Why then in my dream, do I find myself accosted by a senior official who questions my qualifications within the mining sector.

‘You may be a social worker,’ she says. ‘But you have no idea of how to work with mining people.’

The official is right but I also believe I can get by once I become accustomed to the procedures.

I can find a way to help, perhaps with the mothers’ groups and I tell the senior official as much but she hauls me off to the director’s office and there the two decide together I am unfit and should leave the place immediately.

I’d have thought I’d be more upset in the dream and although I dislike my capacity being questioned in this way, I’m relieved to be on my way.

There will be other jobs, I tell myself at the same time hovering in the back of my dream, I know it’s only a dream.

And then to wake on Good Friday morning into the quiet of this particular day of the year, my favourite day of the year in so far as it seems like, almost everything and everyone stops, irrespective of their religious convictions – in this country at least.

It’s not the religious part that matters to me, though no doubt it fuels my memory.

My mother’s belief that every Good Friday at three o’clock in the afternoon, the sun won’t shine.

She forgot there are many places in the world in darkness and other places where the sun must be shining brightly, even on Good Friday.

My mother’s belief in her religion belonged to wherever she found herself, a convenient belief as far as I could see.

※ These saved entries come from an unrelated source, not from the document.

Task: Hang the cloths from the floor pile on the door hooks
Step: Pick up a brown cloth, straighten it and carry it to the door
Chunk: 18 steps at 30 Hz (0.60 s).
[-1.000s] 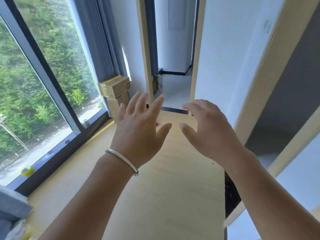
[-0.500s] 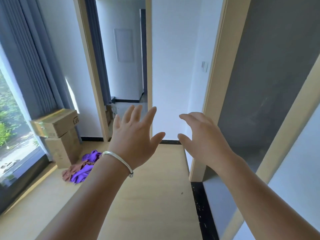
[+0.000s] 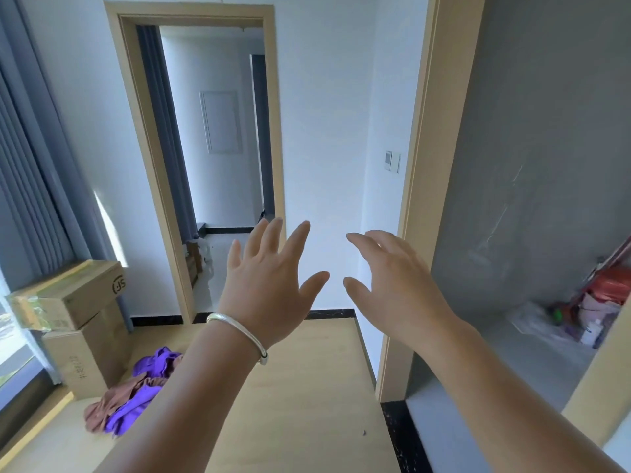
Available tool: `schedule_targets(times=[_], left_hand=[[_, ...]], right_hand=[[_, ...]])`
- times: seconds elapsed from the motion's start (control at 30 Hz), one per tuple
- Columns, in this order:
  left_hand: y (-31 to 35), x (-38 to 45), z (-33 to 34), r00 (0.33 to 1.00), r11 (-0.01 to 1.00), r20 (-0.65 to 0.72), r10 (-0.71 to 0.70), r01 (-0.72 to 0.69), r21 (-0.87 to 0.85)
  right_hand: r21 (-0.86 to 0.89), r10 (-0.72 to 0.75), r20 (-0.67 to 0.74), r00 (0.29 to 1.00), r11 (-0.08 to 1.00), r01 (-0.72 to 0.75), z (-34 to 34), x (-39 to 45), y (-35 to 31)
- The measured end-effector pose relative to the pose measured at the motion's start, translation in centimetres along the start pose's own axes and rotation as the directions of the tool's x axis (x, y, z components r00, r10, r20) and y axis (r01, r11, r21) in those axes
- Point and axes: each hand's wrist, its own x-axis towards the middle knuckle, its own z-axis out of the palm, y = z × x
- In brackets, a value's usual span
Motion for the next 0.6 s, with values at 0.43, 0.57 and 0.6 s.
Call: schedule_targets(times=[0.43, 0.57, 0.6], left_hand=[[0.7, 13.8, 8.9, 1.0, 0.999, -0.014, -0.024, 0.025, 0.041], [1.5, 18.0, 11.6, 0.999, 0.998, -0.023, -0.04, 0.041, 0.043], [1.7, 18.9, 12.3, 0.999, 0.998, -0.023, -0.043, 0.044, 0.048]], right_hand=[[0.066, -0.017, 0.008, 1.0, 0.998, 0.016, 6.3, 13.0, 10.4], [0.092, -0.014, -0.004, 1.0, 0.996, 0.015, 7.3, 16.7, 14.1], [0.095, -0.014, -0.004, 1.0, 0.995, 0.014, 7.6, 17.5, 14.9]])
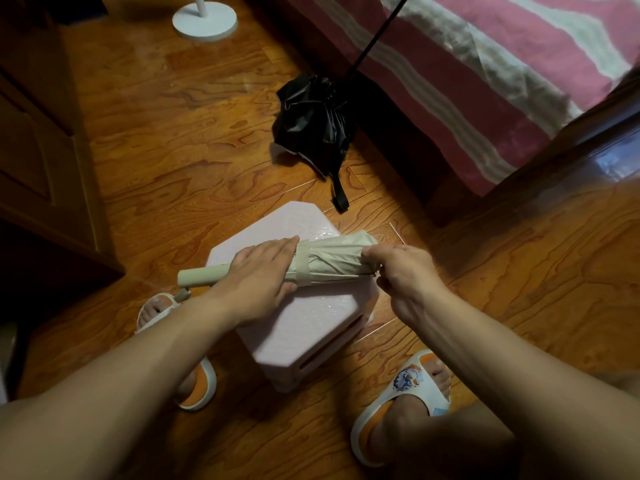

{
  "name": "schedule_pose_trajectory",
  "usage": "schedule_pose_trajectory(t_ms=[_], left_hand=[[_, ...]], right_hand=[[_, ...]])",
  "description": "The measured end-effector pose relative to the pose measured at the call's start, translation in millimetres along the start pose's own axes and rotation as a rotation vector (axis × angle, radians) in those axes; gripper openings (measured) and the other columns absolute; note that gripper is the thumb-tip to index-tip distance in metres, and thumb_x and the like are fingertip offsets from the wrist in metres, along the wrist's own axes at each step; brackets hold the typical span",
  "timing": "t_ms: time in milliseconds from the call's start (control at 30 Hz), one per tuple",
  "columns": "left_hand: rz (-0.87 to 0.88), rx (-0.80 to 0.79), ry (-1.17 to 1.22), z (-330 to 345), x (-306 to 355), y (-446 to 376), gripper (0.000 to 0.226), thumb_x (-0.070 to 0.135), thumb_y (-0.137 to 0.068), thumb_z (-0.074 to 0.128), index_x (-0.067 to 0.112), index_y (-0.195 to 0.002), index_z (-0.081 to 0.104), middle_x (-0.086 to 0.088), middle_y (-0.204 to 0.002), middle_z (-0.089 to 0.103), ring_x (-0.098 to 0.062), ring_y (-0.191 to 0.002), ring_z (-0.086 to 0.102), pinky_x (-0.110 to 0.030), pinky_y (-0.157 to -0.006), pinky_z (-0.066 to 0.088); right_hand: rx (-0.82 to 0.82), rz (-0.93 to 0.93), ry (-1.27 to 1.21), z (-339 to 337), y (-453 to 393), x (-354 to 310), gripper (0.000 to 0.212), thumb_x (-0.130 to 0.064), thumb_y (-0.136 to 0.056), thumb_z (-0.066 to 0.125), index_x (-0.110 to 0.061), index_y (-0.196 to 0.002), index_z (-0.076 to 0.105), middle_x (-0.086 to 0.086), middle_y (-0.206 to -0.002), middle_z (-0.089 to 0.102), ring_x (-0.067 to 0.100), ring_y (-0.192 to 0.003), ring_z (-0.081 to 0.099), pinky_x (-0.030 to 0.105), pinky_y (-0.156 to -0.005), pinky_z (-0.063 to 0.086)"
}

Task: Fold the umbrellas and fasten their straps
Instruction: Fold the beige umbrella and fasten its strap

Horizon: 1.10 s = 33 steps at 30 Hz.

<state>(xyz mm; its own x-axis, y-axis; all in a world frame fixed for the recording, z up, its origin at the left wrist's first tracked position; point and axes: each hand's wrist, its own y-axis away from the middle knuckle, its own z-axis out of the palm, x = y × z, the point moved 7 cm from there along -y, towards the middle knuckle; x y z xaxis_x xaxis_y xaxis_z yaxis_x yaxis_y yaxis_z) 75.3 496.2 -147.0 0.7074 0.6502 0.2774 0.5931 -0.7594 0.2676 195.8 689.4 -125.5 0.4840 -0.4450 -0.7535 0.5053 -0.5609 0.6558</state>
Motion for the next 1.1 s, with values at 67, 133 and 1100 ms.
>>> schedule_pose_trajectory(t_ms=[67, 133, 1100], left_hand=[[0.016, 0.016, 0.004, 0, 4, 2, 0.082, 0.045, -0.101, 0.054, 0.022, -0.162, 0.006, 0.0, -0.166, 0.02, -0.02, -0.151, 0.018, -0.04, -0.12, 0.015], [0.031, 0.025, -0.016, 0, 8, 3, 0.082, 0.046, -0.1, 0.053, 0.022, -0.162, 0.005, 0.001, -0.166, 0.02, -0.02, -0.151, 0.019, -0.04, -0.12, 0.016], [-0.424, 0.158, 0.752, -15, -44, 11, 0.011, 0.016, -0.099, 0.058, 0.024, -0.106, 0.061, -0.004, -0.12, 0.051, -0.019, -0.105, 0.051, -0.03, -0.083, 0.039]], right_hand=[[0.052, -0.022, 0.01, 0, -5, -1, 0.016, -0.003, -0.085, 0.073, 0.001, -0.1, 0.071, 0.005, -0.094, 0.062, 0.016, -0.088, 0.057, 0.029, -0.066, 0.048], [0.094, -0.086, 0.11, 0, -12, -2, 0.007, -0.003, -0.086, 0.07, -0.003, -0.093, 0.069, 0.005, -0.089, 0.063, 0.02, -0.091, 0.06, 0.035, -0.072, 0.053], [-0.203, -0.783, 0.936, 1, -9, -26, 0.015, -0.036, -0.09, 0.072, -0.033, -0.103, 0.065, -0.005, -0.117, 0.045, 0.017, -0.114, 0.044, 0.038, -0.096, 0.047]])
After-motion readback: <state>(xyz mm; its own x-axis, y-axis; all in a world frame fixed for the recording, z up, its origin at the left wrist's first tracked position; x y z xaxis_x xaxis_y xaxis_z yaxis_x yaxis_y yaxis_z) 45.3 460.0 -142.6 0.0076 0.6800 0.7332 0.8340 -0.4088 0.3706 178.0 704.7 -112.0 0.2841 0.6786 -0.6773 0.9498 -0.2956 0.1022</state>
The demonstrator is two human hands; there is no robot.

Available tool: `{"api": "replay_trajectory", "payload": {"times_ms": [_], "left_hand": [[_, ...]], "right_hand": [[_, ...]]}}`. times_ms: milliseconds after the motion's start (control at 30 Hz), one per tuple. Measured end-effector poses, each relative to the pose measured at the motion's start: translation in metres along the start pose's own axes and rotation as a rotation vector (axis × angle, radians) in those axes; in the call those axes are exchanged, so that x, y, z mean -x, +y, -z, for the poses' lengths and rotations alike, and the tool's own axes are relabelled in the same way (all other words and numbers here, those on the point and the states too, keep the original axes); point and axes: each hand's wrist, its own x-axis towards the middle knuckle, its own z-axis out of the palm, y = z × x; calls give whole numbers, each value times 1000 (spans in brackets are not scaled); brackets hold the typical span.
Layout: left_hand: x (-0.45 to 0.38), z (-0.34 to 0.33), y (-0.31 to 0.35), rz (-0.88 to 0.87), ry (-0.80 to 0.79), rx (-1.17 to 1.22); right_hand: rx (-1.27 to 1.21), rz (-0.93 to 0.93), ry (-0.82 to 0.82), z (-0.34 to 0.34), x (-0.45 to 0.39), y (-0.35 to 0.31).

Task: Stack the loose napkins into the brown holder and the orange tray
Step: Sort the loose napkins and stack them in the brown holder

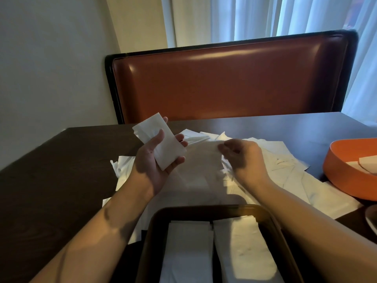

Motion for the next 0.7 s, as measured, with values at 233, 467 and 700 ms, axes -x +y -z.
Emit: {"api": "replay_trajectory", "payload": {"times_ms": [233, 467, 700], "left_hand": [[1, -1, 0, -31, 31, -41], [1, -1, -2, -36, 19, -75], [1, -1, -4, -39, -4, -93]], "right_hand": [[-199, -42, -31, 6, -1, -11], [-304, -164, -79, -3, 0, -12], [-184, 32, 11, 10, -1, -16]]}}
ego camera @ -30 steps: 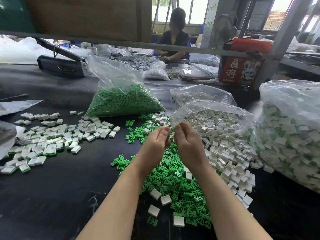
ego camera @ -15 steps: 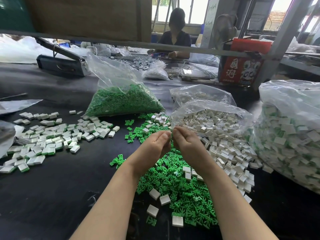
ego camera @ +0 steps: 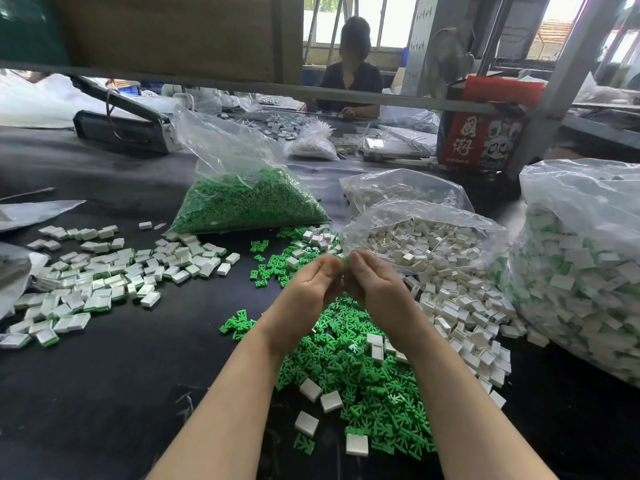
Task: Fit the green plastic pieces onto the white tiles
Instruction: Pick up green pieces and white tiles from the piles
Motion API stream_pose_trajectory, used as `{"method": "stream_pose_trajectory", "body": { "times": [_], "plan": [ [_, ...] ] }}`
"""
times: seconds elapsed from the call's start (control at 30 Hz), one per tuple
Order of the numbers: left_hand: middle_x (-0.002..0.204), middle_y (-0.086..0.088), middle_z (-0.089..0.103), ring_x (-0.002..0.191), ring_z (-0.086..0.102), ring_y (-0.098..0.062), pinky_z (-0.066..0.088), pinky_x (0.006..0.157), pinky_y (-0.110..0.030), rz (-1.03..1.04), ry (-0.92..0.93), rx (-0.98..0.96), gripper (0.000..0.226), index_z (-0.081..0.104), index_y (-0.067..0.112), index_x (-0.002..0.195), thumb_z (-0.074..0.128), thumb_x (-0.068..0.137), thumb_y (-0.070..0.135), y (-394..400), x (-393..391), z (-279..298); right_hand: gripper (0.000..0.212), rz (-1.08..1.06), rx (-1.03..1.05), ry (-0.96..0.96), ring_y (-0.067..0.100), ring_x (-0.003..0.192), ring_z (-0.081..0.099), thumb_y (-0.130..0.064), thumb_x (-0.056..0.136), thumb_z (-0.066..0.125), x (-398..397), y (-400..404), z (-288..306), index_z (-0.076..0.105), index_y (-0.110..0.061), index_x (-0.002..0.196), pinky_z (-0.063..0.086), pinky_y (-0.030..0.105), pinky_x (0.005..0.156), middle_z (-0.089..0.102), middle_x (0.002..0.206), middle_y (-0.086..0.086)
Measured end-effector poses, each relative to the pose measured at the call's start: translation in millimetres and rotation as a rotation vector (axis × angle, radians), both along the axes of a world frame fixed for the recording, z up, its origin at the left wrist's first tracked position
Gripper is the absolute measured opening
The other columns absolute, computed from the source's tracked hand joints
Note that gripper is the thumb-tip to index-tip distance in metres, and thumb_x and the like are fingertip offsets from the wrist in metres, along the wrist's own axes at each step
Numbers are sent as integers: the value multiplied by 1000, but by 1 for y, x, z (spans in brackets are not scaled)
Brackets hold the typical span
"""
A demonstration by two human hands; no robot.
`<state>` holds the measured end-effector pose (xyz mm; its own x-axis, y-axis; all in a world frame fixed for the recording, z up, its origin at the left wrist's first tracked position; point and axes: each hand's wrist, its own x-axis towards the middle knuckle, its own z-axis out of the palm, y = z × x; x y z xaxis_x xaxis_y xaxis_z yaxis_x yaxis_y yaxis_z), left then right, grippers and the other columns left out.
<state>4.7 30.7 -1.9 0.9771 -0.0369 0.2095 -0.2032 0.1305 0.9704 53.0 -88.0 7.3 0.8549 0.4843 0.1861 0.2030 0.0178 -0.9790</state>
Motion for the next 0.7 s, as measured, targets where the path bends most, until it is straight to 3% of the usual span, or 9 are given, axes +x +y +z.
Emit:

The way the world always looks better when you’re in a good mood and when you’re not, your world can suddenly seem awful.

The cross on the wall of the hospital where my husband spent the last seven weeks. No rising from the dead but at least a chance to go on living.

My world has improved remarkably with my husband home at last.

I am not so foolish as to believe it will go on forever. Nothing lasts forever. And change is the one great certainty, but for now I can rest on the possibility of some time out from the routine of hospital visits and life on a medical ward.

The world looks different outside the hospital prison, however necessary time inside may be.